TASK DIRECTIONS: Take the data below and filter it for lines containing the word "that"; show each line found.

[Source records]

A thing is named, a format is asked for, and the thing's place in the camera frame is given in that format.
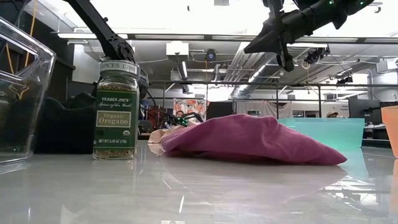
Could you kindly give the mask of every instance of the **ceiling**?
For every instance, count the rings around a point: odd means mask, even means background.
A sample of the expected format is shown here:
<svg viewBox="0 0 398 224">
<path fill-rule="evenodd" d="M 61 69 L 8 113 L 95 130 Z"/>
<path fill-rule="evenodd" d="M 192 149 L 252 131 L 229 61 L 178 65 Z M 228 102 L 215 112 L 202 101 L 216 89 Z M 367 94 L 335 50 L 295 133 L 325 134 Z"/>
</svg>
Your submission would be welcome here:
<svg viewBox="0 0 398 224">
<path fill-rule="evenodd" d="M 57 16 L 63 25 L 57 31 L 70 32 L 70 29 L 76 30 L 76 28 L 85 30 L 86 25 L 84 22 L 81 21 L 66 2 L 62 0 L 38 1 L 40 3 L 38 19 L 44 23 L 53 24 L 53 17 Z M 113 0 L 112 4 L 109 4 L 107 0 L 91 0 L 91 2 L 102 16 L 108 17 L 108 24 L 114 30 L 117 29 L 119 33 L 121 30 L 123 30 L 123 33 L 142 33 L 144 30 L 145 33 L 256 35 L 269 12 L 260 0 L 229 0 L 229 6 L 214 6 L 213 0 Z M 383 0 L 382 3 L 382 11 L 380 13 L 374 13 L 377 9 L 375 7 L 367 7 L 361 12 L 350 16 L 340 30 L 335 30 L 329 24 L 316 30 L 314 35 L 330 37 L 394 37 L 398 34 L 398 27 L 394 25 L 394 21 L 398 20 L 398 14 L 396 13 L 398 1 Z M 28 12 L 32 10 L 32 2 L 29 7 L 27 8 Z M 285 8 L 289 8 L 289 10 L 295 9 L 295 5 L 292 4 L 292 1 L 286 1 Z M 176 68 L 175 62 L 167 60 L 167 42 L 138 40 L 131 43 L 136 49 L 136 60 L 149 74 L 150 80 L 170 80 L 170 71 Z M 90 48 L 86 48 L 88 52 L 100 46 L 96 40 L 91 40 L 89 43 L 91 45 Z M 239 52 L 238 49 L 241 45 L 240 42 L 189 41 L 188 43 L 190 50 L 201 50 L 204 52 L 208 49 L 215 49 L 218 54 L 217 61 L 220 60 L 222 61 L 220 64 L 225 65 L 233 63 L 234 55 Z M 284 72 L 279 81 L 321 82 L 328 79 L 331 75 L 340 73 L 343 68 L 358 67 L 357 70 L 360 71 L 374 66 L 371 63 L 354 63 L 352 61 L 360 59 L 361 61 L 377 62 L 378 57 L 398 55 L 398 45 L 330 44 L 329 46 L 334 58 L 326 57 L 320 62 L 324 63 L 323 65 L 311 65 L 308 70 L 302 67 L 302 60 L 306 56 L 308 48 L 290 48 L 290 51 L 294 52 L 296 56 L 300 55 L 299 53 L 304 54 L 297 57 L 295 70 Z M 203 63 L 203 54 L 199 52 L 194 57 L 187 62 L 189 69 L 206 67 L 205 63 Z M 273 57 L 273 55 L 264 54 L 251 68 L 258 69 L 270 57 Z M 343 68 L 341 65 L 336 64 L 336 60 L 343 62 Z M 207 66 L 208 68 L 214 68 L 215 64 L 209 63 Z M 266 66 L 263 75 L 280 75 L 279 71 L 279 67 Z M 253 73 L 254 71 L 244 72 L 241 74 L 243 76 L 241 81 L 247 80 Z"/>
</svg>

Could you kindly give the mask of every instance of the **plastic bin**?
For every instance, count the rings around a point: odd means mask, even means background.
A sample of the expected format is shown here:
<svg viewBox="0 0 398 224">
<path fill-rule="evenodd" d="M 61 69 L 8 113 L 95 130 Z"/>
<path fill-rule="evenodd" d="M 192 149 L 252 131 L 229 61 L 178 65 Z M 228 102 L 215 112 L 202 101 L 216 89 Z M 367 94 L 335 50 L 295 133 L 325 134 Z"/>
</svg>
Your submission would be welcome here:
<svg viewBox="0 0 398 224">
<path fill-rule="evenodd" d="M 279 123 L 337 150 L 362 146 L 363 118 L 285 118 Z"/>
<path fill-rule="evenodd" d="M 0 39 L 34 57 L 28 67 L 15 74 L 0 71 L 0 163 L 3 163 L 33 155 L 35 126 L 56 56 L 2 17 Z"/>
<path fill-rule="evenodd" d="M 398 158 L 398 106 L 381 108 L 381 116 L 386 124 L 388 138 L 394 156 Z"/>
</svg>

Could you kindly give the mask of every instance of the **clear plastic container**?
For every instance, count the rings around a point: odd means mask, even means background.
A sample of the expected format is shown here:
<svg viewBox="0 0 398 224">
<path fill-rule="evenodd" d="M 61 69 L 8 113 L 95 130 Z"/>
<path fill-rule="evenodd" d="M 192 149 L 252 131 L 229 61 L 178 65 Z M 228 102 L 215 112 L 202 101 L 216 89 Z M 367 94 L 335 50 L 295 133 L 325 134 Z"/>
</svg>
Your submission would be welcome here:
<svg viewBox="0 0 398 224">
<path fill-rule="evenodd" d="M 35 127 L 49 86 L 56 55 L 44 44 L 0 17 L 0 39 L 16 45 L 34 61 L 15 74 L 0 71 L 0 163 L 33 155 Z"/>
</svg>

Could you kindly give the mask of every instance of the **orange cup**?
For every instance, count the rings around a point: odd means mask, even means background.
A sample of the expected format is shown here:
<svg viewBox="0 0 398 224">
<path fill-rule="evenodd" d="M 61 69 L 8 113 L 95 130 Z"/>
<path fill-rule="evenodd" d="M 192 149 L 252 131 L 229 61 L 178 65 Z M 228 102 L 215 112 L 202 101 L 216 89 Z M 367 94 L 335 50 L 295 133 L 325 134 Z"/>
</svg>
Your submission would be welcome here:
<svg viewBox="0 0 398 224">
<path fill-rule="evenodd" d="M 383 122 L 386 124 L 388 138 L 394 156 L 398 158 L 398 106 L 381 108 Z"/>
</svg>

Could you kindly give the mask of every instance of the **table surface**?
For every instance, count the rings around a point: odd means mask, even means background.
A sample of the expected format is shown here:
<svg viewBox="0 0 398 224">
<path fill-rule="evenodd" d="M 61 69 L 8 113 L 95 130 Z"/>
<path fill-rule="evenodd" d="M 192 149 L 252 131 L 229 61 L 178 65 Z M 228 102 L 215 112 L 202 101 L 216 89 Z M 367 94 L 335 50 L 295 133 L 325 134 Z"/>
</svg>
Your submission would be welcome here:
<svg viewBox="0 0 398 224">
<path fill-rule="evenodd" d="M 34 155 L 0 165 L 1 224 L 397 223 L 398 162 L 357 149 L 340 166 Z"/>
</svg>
---
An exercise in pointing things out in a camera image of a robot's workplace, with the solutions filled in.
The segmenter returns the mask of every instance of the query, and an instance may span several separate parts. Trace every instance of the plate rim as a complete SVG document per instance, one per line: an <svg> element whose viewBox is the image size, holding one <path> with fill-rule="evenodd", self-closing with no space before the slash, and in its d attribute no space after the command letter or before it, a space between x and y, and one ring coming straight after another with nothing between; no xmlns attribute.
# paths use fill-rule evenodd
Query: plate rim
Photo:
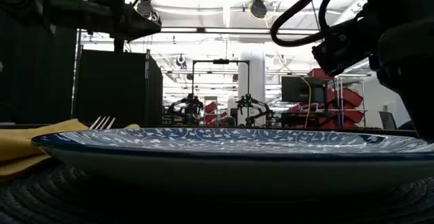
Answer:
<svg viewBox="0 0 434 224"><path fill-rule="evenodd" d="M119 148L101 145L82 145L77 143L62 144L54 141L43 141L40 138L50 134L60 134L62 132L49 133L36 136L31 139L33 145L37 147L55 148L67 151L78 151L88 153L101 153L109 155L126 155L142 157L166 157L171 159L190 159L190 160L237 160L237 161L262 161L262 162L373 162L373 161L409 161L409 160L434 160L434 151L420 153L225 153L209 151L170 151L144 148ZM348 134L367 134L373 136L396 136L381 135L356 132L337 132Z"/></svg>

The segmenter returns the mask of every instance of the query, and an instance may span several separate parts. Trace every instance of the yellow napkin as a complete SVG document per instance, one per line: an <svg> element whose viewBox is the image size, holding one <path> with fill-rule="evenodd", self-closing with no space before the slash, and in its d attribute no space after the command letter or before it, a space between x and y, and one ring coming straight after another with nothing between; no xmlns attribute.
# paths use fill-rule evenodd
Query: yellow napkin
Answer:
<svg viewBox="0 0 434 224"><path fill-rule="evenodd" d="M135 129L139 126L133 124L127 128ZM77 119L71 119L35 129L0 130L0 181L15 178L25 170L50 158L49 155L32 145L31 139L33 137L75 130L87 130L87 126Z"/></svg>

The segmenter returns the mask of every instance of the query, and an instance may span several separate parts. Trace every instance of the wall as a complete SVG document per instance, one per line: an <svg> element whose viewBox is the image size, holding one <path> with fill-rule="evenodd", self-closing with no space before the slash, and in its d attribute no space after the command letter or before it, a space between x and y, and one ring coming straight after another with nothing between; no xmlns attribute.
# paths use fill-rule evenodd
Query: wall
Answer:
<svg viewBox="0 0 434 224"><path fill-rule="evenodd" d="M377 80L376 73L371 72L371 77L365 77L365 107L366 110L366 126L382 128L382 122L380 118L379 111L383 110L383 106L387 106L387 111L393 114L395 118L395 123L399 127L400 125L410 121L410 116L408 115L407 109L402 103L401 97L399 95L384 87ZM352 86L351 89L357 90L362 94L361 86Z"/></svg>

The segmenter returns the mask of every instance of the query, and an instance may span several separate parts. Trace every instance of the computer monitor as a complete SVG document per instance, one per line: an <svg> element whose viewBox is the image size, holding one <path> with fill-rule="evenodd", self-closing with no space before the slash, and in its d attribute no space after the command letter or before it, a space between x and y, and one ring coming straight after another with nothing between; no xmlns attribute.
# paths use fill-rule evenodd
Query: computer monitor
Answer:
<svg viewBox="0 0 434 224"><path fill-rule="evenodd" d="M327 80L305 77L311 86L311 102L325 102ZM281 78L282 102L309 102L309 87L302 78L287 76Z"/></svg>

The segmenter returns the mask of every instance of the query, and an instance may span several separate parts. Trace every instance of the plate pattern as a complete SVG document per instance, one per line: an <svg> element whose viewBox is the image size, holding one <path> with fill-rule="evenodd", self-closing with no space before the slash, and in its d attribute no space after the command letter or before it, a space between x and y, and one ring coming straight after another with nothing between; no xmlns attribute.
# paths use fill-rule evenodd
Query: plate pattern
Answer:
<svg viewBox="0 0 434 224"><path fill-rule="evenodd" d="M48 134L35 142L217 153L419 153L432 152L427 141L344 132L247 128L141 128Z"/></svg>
* * *
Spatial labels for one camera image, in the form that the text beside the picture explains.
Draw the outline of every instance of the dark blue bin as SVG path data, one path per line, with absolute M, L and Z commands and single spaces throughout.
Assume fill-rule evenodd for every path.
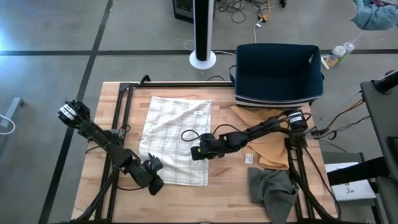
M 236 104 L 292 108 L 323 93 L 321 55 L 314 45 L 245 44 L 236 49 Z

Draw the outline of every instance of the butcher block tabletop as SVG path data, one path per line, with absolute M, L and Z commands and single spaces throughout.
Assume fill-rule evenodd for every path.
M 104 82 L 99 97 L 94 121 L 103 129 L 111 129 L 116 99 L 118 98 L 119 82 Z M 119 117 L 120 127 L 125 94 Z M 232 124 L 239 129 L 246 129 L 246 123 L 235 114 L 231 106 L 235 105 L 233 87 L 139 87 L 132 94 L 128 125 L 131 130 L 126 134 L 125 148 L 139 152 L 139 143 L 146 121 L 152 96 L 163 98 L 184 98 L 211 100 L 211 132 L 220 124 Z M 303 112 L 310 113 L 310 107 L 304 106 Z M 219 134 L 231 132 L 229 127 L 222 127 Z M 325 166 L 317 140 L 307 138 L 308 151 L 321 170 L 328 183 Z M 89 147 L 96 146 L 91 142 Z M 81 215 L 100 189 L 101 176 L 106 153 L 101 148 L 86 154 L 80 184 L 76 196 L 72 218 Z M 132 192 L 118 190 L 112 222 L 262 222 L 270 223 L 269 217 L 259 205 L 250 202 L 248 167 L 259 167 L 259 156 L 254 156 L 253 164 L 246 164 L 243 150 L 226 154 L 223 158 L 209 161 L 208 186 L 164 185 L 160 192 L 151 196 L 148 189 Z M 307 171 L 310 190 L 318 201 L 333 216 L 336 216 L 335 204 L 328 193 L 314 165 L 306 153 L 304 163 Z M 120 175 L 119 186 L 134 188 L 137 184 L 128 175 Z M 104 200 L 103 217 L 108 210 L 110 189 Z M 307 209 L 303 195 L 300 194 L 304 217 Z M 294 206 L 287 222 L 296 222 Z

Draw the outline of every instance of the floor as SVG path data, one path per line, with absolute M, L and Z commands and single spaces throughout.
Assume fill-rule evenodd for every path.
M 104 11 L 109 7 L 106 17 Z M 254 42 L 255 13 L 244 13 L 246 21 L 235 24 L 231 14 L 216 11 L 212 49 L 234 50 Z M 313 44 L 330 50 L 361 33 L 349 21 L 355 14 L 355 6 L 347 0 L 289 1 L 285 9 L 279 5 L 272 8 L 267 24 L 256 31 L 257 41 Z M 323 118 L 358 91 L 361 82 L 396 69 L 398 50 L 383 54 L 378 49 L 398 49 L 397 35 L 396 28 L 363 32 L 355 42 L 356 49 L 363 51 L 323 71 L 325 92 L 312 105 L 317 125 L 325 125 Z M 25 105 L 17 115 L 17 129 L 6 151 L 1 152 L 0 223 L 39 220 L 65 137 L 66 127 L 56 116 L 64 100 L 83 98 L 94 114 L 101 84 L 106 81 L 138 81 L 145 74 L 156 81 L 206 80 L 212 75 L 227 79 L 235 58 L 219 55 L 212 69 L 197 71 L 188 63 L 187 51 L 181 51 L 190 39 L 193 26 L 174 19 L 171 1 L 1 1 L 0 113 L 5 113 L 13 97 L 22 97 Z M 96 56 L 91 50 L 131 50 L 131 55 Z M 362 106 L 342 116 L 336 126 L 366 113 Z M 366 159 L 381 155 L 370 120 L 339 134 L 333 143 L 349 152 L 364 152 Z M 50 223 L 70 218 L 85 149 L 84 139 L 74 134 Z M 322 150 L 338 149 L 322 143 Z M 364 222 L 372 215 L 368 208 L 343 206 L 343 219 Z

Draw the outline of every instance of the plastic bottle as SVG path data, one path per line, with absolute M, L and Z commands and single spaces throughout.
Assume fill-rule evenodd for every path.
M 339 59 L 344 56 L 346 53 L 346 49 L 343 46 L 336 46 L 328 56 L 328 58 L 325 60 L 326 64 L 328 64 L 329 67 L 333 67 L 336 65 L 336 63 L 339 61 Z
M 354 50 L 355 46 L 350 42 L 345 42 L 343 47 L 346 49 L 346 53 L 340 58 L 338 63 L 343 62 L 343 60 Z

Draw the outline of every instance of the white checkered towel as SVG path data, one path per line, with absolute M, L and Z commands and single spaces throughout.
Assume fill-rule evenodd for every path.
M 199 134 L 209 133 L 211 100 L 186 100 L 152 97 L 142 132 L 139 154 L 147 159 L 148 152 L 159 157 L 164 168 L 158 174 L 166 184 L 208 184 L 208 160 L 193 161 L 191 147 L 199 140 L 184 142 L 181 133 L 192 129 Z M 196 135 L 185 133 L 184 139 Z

ANSWER:
A thing is named, a format is asked for, and the thing's place in the camera frame is given in that format.
Spatial labels for one camera image, in the form that the text beside the picture explains.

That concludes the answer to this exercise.